Nous ne devons pas entrer dans un piège où la vie politique se résumerait à un duel spectaculaire. Pendant que les blocs s’affrontent, la question sociale disparaît.

Notre force historique, c’est d’avoir toujours posé un autre clivage : non pas “eux contre nous” au sens moral, mais capital contre travail. Exploiteurs contre exploités. Intérêts de ceux qui produisent les richesses contre ceux qui en profitent.

La lutte des classes n’est pas un archaïsme. C’est une grille de lecture qui permet de rassembler largement. Quand nous parlons salaires, industrie, services publics, pouvoir à l’entreprise, planification, logement, école, dignité au travail, nous parlons à la majorité du pays.

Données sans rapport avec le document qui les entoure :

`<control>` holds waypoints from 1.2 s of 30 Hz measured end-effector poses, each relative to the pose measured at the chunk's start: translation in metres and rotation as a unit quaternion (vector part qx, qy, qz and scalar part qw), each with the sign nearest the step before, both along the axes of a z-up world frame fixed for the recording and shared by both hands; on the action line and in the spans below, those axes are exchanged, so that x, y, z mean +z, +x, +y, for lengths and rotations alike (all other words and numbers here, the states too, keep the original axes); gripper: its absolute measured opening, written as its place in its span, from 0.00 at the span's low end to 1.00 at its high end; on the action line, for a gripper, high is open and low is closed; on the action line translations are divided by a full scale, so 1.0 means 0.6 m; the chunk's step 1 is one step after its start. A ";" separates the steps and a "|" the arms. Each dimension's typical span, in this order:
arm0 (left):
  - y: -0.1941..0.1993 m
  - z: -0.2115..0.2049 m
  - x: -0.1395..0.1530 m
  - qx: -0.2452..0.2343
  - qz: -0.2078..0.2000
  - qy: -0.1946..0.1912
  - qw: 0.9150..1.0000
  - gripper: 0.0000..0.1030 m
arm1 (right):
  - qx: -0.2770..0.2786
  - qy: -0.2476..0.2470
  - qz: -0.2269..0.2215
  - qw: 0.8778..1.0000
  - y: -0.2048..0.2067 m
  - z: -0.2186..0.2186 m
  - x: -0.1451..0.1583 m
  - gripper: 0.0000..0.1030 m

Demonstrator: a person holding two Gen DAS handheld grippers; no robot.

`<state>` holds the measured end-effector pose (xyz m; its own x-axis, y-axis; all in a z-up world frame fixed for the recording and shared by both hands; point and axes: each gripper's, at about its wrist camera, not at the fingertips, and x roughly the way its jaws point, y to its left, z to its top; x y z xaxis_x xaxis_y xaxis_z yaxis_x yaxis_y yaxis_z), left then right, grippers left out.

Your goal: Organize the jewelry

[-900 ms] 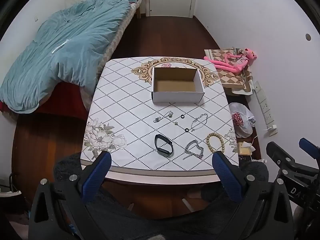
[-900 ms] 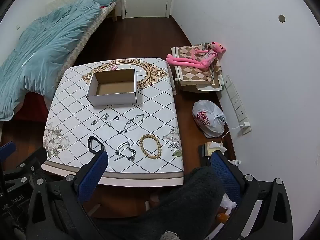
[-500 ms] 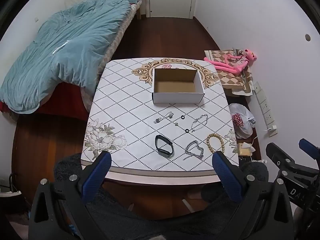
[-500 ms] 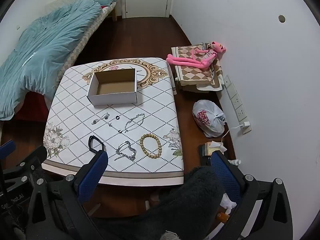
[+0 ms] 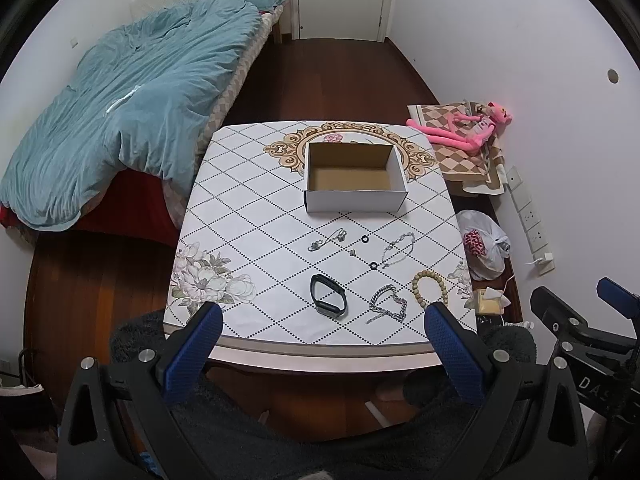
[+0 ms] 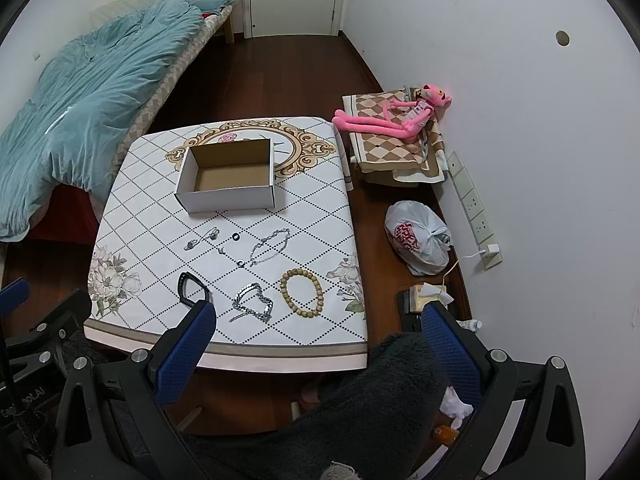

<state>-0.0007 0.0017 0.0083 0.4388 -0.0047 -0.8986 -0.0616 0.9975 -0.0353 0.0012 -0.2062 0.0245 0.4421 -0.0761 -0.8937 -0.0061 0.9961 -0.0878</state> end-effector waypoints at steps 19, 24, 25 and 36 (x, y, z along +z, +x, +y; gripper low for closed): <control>0.003 -0.006 0.006 -0.001 -0.003 0.002 1.000 1.00 | 0.001 0.003 0.000 1.000 -0.003 0.001 0.006 1.00; 0.004 -0.007 0.008 -0.001 -0.004 0.004 1.000 1.00 | 0.002 0.003 -0.001 1.000 -0.004 -0.002 0.011 1.00; 0.002 -0.006 0.010 -0.002 -0.005 0.004 1.000 1.00 | 0.001 0.003 -0.001 1.000 -0.004 -0.002 0.012 1.00; -0.006 -0.005 0.015 -0.008 -0.010 0.005 1.000 1.00 | -0.001 0.004 -0.004 1.000 -0.005 0.004 0.011 1.00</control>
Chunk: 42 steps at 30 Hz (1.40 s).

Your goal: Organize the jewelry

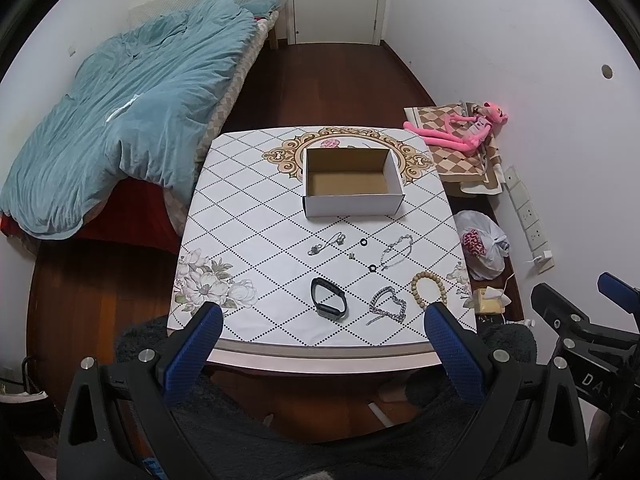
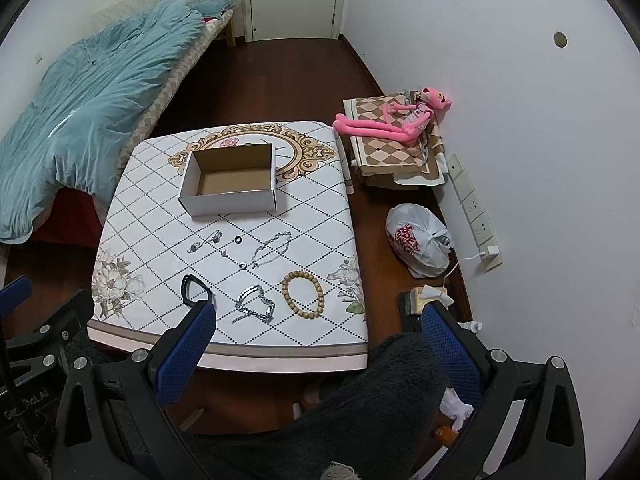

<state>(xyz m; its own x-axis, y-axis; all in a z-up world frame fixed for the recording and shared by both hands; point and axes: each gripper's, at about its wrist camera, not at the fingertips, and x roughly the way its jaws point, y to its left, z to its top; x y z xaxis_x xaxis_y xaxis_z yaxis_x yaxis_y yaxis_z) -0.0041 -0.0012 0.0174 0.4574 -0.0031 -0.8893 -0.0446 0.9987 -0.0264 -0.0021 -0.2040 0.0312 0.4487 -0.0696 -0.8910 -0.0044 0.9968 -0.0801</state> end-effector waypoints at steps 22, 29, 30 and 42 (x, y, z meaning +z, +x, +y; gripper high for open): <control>-0.002 0.002 0.001 0.000 0.001 0.000 1.000 1.00 | -0.001 0.002 0.001 1.000 -0.005 -0.008 0.000 1.00; 0.000 0.001 0.000 0.000 0.001 -0.001 1.000 1.00 | 0.000 0.002 0.000 1.000 -0.005 -0.008 0.001 1.00; -0.001 0.001 0.001 0.000 0.001 -0.001 1.000 1.00 | 0.000 0.002 0.000 1.000 -0.005 -0.007 0.001 1.00; 0.083 0.018 -0.099 0.020 -0.006 0.048 0.999 1.00 | -0.046 -0.008 0.008 0.999 0.049 -0.047 -0.086 1.00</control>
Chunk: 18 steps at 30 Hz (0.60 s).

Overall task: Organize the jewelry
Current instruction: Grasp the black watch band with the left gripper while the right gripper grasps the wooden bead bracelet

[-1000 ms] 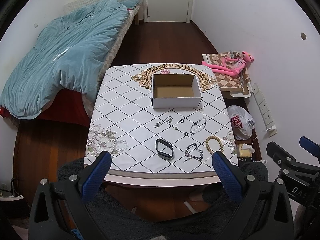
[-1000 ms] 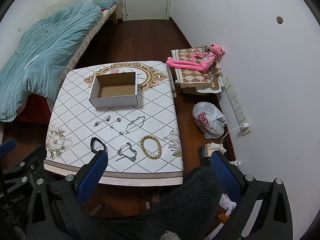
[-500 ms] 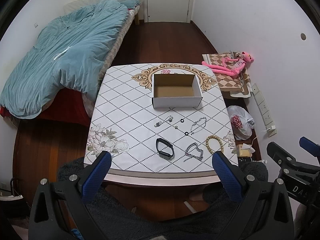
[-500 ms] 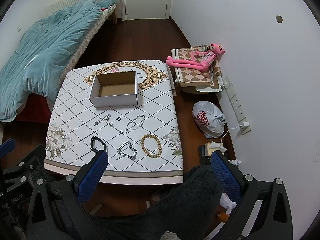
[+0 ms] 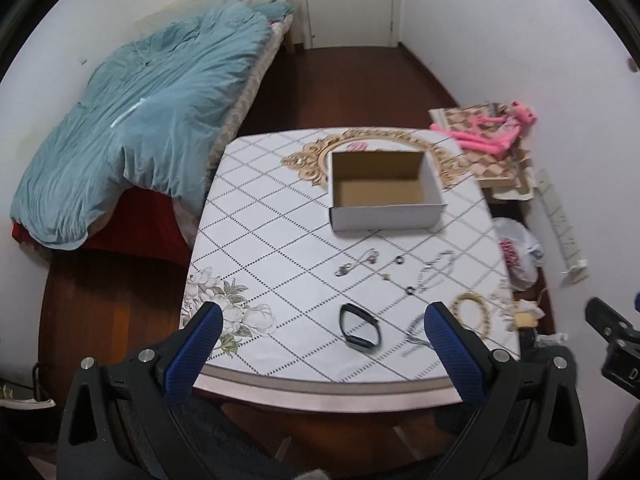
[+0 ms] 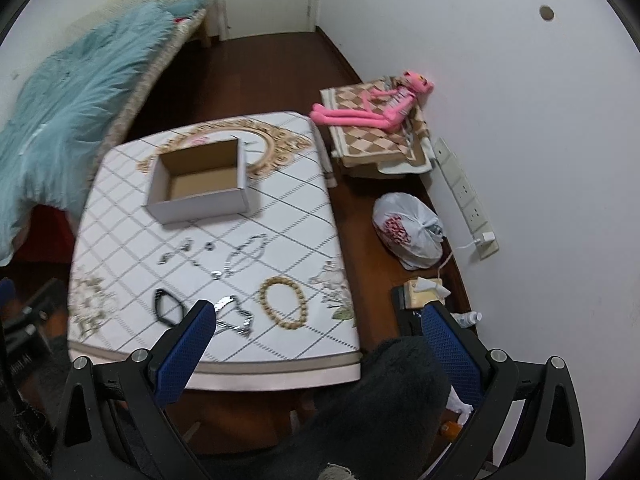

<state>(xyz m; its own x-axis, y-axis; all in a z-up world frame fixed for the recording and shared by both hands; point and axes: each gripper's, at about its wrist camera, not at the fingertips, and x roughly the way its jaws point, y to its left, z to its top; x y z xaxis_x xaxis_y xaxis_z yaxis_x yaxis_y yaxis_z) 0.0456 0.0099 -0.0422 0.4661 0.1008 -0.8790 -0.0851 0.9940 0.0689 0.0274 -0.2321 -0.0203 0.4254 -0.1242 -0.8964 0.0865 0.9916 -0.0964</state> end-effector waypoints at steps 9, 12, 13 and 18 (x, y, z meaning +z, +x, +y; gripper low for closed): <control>0.047 -0.002 -0.142 0.008 0.072 0.026 0.997 1.00 | -0.033 0.009 0.071 0.997 0.068 -0.034 -0.202 0.98; 0.056 -0.004 -0.179 0.008 0.086 0.038 0.996 1.00 | -0.041 0.023 0.101 0.994 0.087 -0.038 -0.278 0.87; 0.058 -0.004 -0.191 0.009 0.089 0.042 0.995 1.00 | -0.041 0.025 0.110 0.993 0.090 -0.037 -0.300 0.81; 0.070 0.007 -0.251 0.025 0.125 0.044 0.991 1.00 | -0.039 0.036 0.141 0.989 0.105 -0.032 -0.380 0.69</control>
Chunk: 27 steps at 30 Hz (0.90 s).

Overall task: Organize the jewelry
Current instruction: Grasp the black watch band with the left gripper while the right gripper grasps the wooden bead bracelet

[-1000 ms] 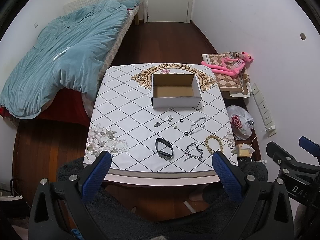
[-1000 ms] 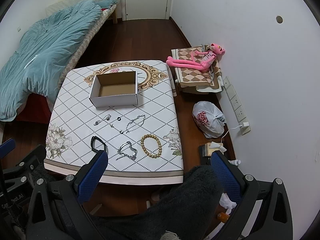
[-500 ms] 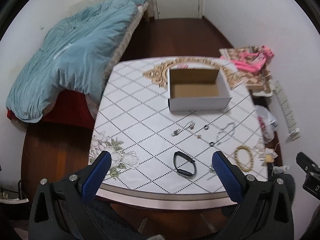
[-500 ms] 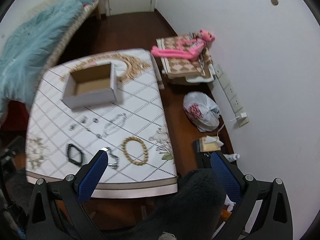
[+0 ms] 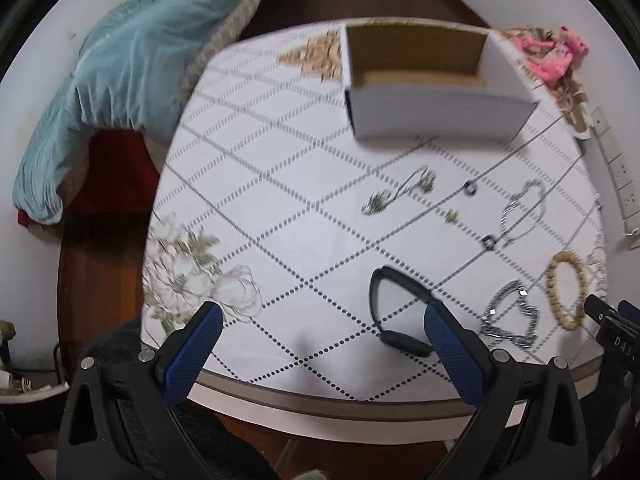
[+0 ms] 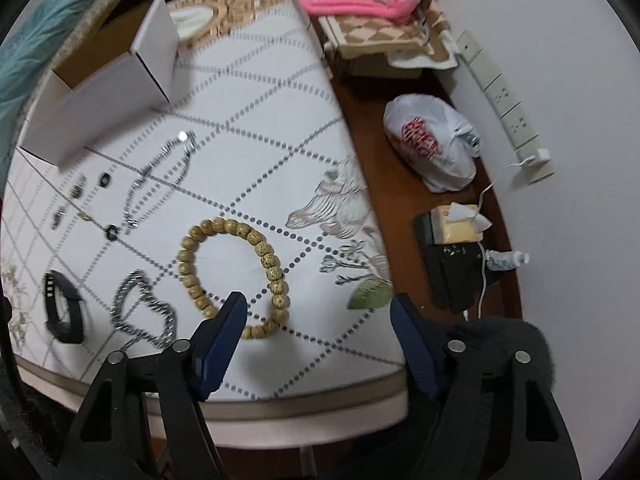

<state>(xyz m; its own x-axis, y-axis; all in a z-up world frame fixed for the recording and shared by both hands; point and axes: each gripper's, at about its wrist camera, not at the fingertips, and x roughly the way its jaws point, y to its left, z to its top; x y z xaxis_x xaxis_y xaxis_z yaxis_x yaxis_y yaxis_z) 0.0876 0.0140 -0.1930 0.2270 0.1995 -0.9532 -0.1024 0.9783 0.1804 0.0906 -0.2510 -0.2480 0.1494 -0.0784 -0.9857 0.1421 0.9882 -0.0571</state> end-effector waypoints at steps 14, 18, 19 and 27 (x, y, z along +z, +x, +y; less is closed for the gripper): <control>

Quand nous démontrons que l’extrême droite vote contre les travailleurs, nous brisons son imposture.

L’antifascisme est indispensable. Il doit être majoritaire, populaire, ancré dans le réel social. Il ne peut pas être seulement un face-à-face rhétorique présidentiel.

Si “à la fin il ne restait que deux blocs”, ce serait peut-être le rêve de certains stratèges, mais notre objectif n’est pas de réduire le pays à fascistes contre antifascistes. Notre objectif est d’unir le monde du travail autour de la classe qui produit les richesses du pays.

À l’impasse du duel rêvé perdu d’avance, répondons par l’unité de classe.